18. The method according to claim 16 or 17, wherein step (iv) comprises incubating the antibody at a concentration of 1-10 μg / ml at 15-30°C for 30-90 minutes.
19. The method of claim 16 or 17, wherein step (v) comprises detection using a secondary antibody detection system, wherein the secondary antibody detection system comprises the following components: (i) Peroxidase blocking agent; (ii) Reagents after primary antibody used to amplify the detection signal; (iii) Enzyme-labeled secondary antibodies; (iv) The chromogenic substrate of the enzyme; and (v) Nuclear counterstaining reagent.
20. The method according to claim 19, wherein the enzyme-labeled secondary antibody is a polyhortradiction peroxidase or alkaline phosphatase-labeled secondary antibody.
21. A kit comprising an antibody or antigen-binding fragment thereof that binds to tissue factor TF as described in any one of claims 1-8.
22. The kit according to claim 21, further comprising antigen retrieval buffer.

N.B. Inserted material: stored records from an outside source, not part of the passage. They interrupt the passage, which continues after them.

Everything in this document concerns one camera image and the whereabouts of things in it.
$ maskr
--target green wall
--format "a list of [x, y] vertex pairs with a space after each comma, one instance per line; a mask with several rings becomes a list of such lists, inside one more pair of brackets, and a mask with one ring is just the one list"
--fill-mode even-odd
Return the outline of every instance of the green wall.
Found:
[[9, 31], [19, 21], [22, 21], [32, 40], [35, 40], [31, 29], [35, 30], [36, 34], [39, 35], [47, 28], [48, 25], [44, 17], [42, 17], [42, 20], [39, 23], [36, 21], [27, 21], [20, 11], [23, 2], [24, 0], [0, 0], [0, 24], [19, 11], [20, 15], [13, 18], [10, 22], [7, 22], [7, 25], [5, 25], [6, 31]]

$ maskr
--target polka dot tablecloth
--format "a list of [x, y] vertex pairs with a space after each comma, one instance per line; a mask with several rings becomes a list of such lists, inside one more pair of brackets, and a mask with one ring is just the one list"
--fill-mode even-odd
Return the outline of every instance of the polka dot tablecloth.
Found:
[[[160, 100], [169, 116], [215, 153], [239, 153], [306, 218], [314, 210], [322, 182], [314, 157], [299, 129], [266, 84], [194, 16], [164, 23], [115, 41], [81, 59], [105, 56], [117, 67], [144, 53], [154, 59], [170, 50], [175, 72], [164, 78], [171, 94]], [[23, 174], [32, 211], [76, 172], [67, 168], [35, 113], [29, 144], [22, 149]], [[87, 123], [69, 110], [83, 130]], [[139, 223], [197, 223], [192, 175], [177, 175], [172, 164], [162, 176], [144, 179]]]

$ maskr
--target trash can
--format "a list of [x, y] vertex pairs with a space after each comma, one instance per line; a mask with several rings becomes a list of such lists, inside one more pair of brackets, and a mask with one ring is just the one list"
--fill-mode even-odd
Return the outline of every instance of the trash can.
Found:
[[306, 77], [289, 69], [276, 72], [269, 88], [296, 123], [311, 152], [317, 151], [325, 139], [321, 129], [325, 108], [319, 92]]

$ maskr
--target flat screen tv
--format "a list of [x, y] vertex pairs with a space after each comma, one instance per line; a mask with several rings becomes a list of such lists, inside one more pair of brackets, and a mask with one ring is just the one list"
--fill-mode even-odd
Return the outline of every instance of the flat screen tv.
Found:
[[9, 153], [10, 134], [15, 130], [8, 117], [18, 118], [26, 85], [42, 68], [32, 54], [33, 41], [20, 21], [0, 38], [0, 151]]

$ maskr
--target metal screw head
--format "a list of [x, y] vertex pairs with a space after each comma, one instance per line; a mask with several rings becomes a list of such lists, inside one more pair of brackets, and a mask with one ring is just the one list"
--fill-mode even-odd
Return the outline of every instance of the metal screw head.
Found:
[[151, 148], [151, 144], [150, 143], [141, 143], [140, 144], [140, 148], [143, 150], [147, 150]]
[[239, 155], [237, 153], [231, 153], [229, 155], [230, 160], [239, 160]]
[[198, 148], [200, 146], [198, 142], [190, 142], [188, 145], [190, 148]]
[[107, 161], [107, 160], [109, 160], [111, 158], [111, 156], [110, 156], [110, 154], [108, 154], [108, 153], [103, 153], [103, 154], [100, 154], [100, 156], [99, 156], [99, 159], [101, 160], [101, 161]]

23. The kit according to any one of claims 21-22, further comprising a secondary antibody detection system, the secondary antibody detection system comprising the following components: (i) Peroxidase blocking agent; (ii) Reagents after primary antibody used to amplify the detection signal; (iii) Enzyme-labeled secondary antibodies; (iv) The chromogenic substrate of the enzyme; and (v) Nuclear counterstaining reagent.

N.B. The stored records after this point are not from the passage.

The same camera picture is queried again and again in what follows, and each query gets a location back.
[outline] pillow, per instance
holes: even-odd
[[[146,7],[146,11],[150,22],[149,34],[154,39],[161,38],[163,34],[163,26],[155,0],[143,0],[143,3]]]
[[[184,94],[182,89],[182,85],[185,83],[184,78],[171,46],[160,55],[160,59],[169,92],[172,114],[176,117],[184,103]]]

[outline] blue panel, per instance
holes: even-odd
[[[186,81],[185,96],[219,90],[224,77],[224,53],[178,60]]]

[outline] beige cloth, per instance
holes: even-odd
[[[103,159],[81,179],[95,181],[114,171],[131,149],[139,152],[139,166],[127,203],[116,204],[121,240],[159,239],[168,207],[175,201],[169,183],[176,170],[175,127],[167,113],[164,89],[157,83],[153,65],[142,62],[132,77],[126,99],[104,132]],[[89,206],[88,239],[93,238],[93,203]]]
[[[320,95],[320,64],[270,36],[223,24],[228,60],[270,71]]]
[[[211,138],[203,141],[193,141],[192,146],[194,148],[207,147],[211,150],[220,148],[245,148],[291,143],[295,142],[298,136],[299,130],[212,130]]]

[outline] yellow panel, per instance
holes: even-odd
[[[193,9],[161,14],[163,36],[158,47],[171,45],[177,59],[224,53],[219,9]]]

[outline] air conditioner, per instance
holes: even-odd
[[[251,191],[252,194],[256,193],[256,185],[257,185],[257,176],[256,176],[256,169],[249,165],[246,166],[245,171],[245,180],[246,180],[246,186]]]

24. Use of the antibody or antigen-binding fragment thereof for binding tissue factor TF according to any one of claims 1-8, or the kit according to any one of claims 21-23, in the preparation of a medicament for the adjunctive diagnosis of TF-related diseases, or in the preparation of a product for determining whether a subject is suitable for anti-TF drug treatment, or in the preparation of a product for predicting a subject's responsiveness to anti-TF drug treatment, wherein, TF-related diseases are tumors associated with abnormal TF expression, and the anti-TF drugs are ADC drugs based on anti-TF antibodies; the tumors associated with abnormal TF expression include cervical cancer, pancreatic cancer, skin cancer, ovarian cancer, breast cancer, colorectal cancer, esophageal cancer, glioma, head and neck squamous cell carcinoma, prostate cancer, gastric cancer, non-small cell lung cancer, melanoma, acute lymphoblastic leukemia, chronic lymphoblastic leukemia, or acute myeloid leukemia.